• ASSIGNMENT:
The material below holds pictures; leave them out and reproduce exactly the lines from the one with "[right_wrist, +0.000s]" through the one with "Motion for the", inclusive.

• INFORMATION SHOWN:

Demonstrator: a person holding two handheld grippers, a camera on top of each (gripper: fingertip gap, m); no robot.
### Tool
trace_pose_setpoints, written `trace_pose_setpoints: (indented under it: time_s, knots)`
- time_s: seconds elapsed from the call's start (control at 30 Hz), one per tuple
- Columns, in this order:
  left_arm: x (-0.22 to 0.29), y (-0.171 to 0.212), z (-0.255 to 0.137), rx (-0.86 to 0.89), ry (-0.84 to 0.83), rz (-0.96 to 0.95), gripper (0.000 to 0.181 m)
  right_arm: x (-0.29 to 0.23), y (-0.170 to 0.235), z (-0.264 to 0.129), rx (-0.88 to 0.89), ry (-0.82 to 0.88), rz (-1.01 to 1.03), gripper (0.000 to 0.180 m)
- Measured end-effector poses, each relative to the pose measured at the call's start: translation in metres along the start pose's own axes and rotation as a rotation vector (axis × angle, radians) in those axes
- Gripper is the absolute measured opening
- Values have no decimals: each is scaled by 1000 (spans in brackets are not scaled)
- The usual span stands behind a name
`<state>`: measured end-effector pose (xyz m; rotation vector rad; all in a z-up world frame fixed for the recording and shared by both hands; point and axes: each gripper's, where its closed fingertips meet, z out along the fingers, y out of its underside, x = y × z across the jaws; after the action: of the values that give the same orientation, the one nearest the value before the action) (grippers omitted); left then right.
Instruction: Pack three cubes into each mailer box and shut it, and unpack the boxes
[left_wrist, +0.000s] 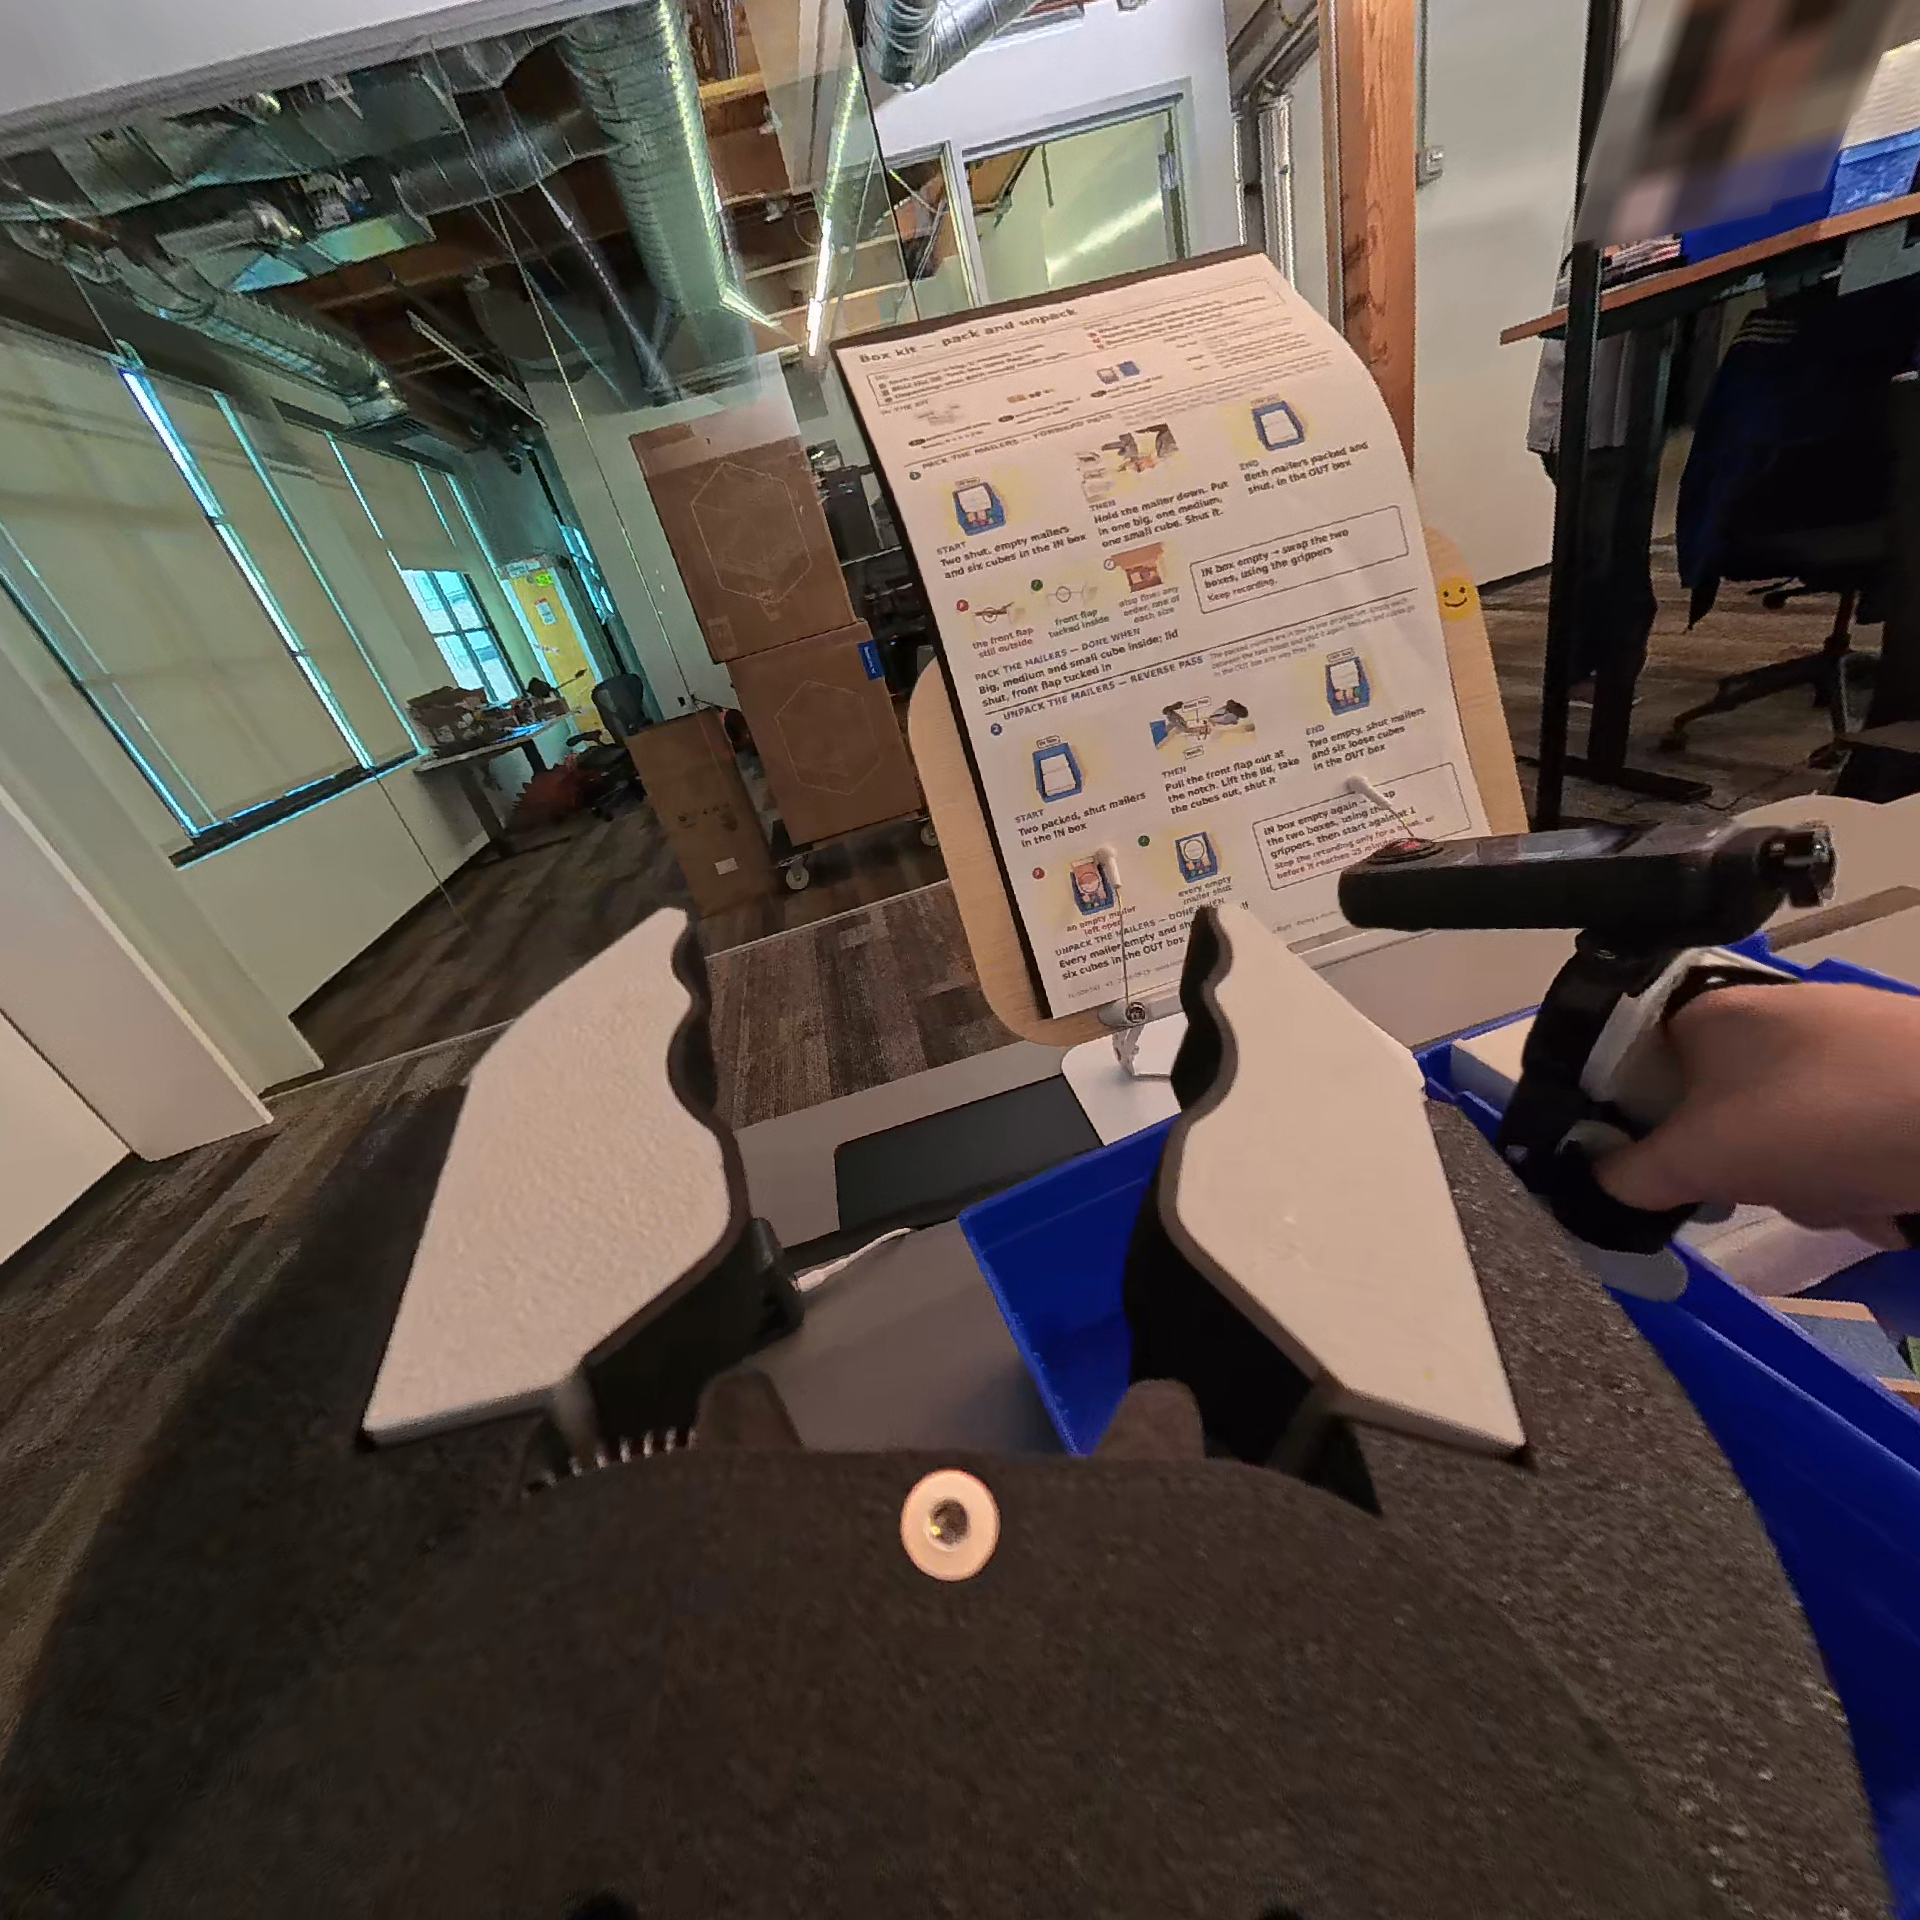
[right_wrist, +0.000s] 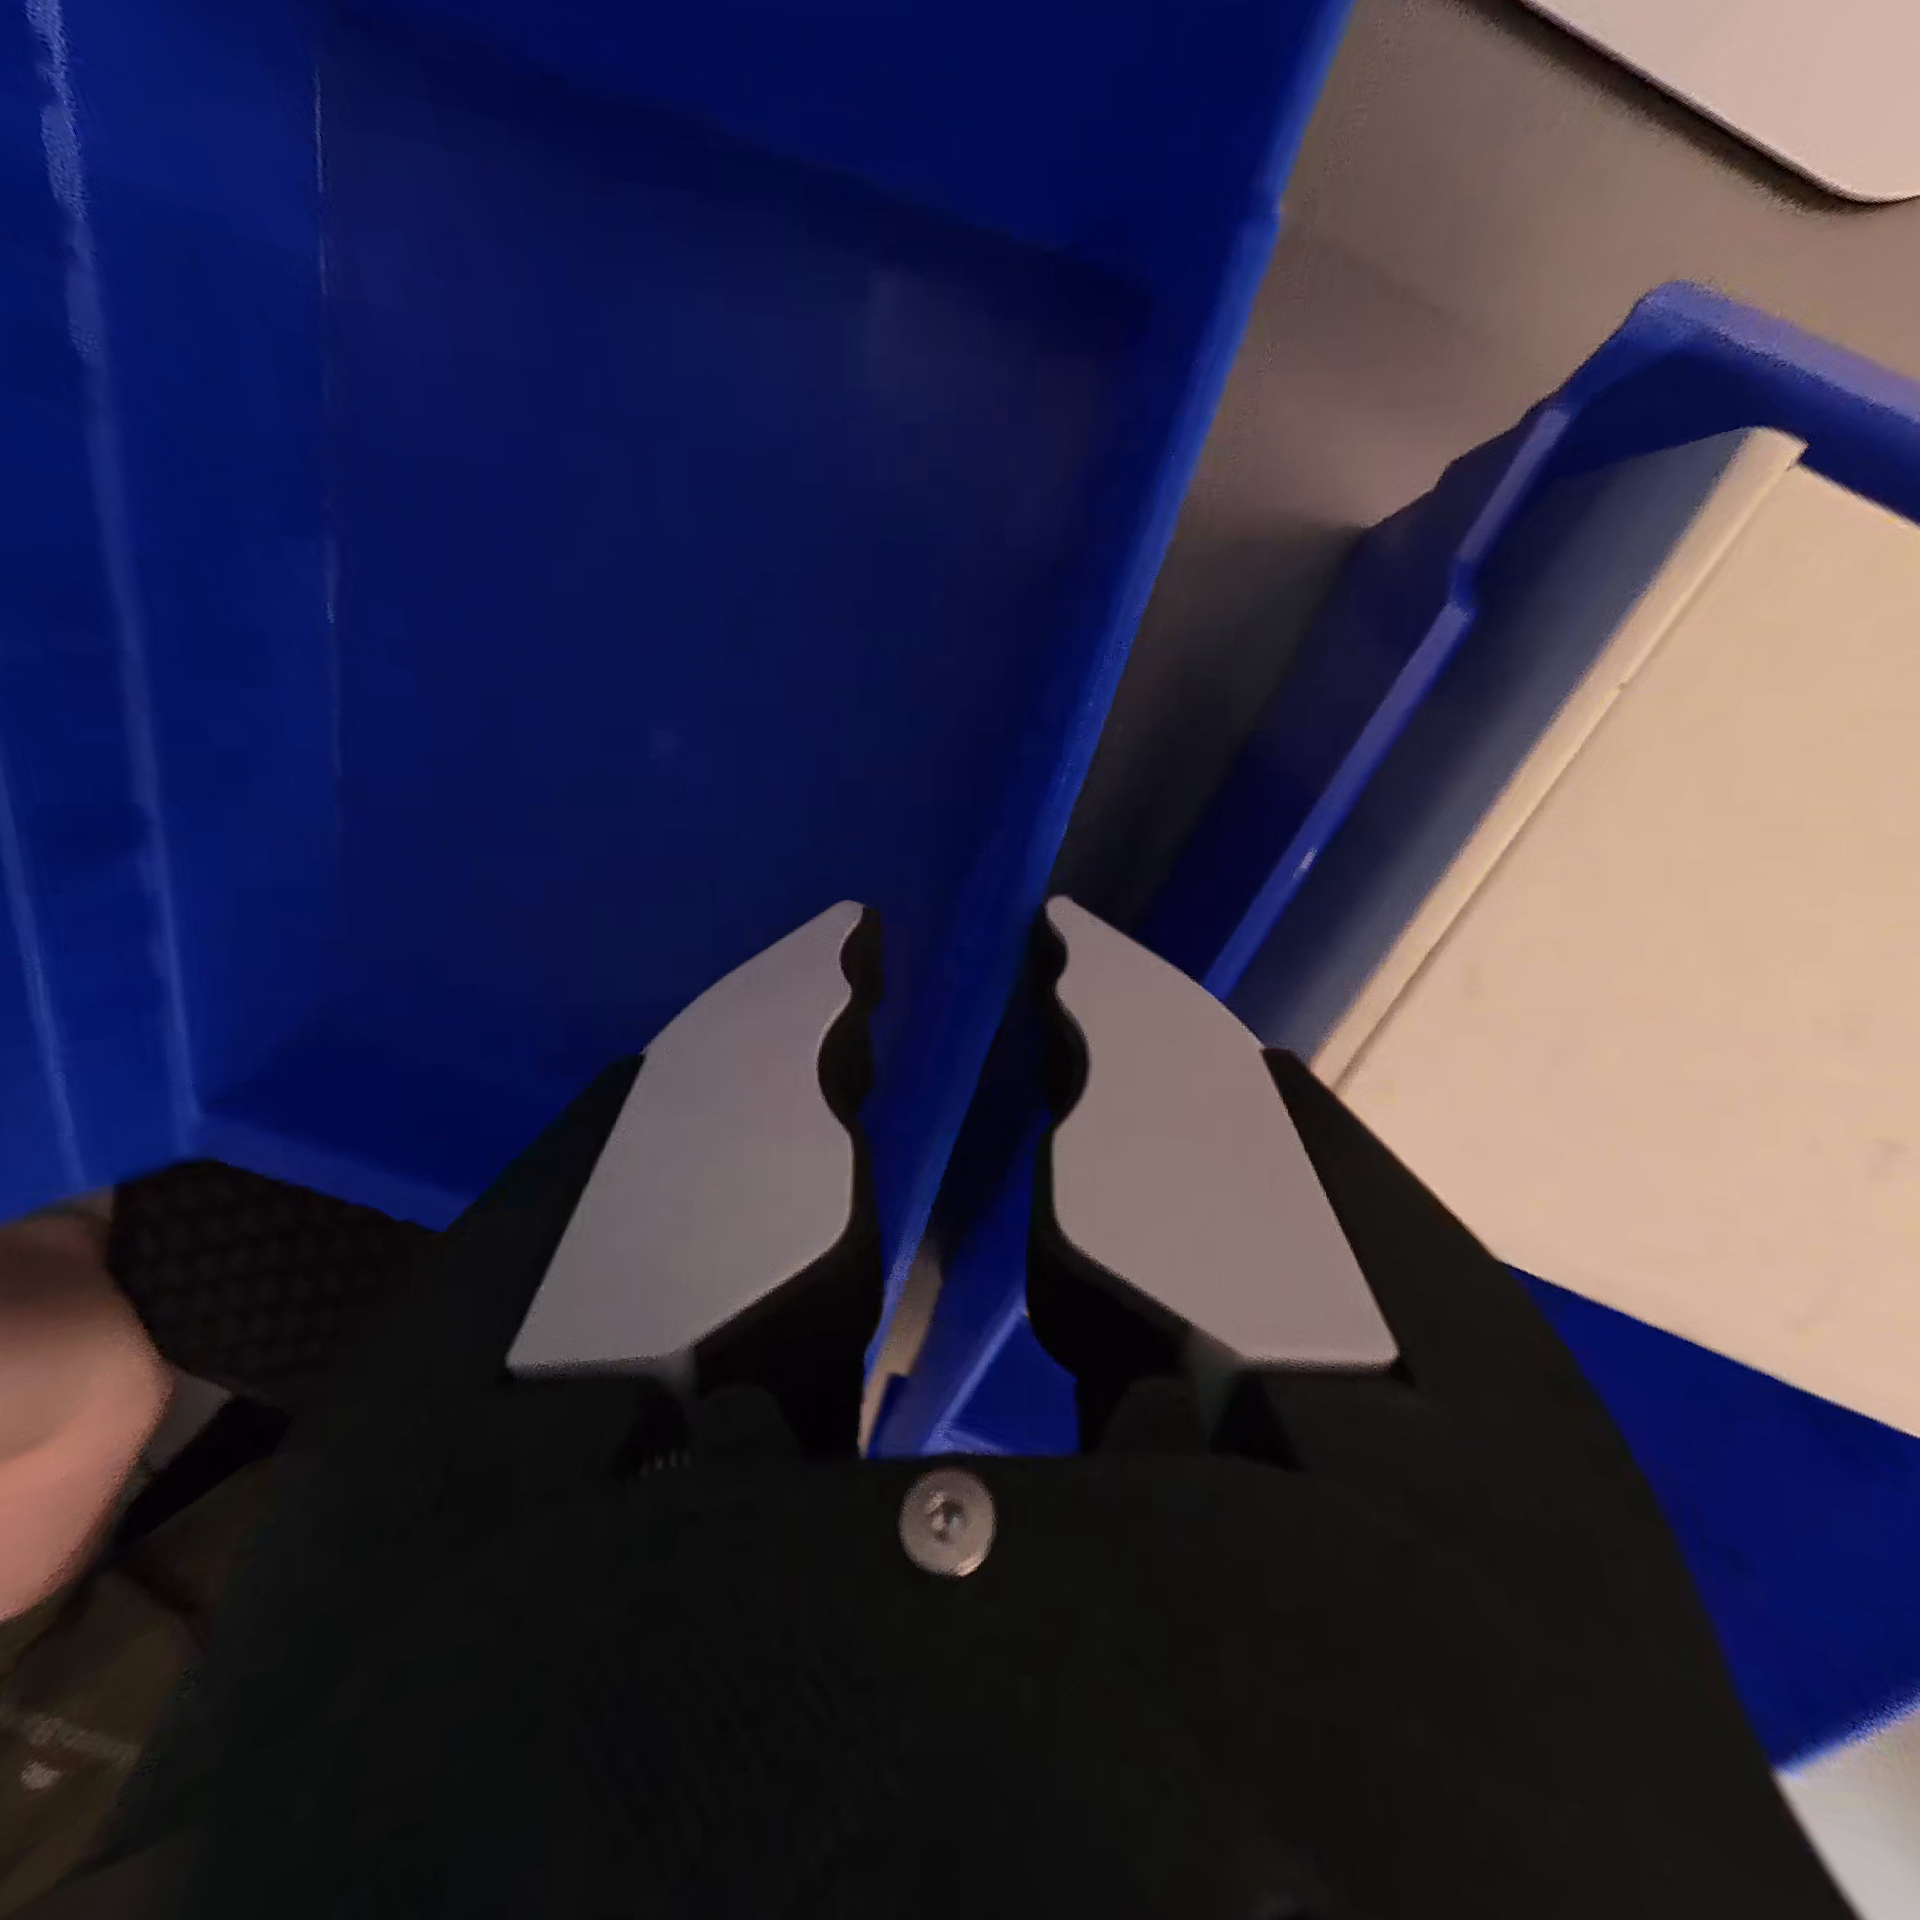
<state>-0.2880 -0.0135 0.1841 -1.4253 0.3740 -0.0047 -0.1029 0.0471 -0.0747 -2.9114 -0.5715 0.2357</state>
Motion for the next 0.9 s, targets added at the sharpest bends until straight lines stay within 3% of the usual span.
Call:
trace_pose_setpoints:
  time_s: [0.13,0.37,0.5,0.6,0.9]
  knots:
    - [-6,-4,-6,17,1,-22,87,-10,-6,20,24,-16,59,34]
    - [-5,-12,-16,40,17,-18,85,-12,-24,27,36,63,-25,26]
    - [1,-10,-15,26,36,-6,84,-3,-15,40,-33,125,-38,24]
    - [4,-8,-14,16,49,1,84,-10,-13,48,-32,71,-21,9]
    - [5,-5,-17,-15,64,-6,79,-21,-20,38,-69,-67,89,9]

• WORKED SOLUTION:
[right_wrist, +0.000s] 
<state>-0.2880 -0.0135 0.1841 -1.4253 0.3740 -0.0047 -0.1029 0.0471 -0.0747 -2.9114 -0.5715 0.2357</state>
Motion for the next 0.9 s, targets added at the sharpest bends until straight lines stay within 3% of the usual span.

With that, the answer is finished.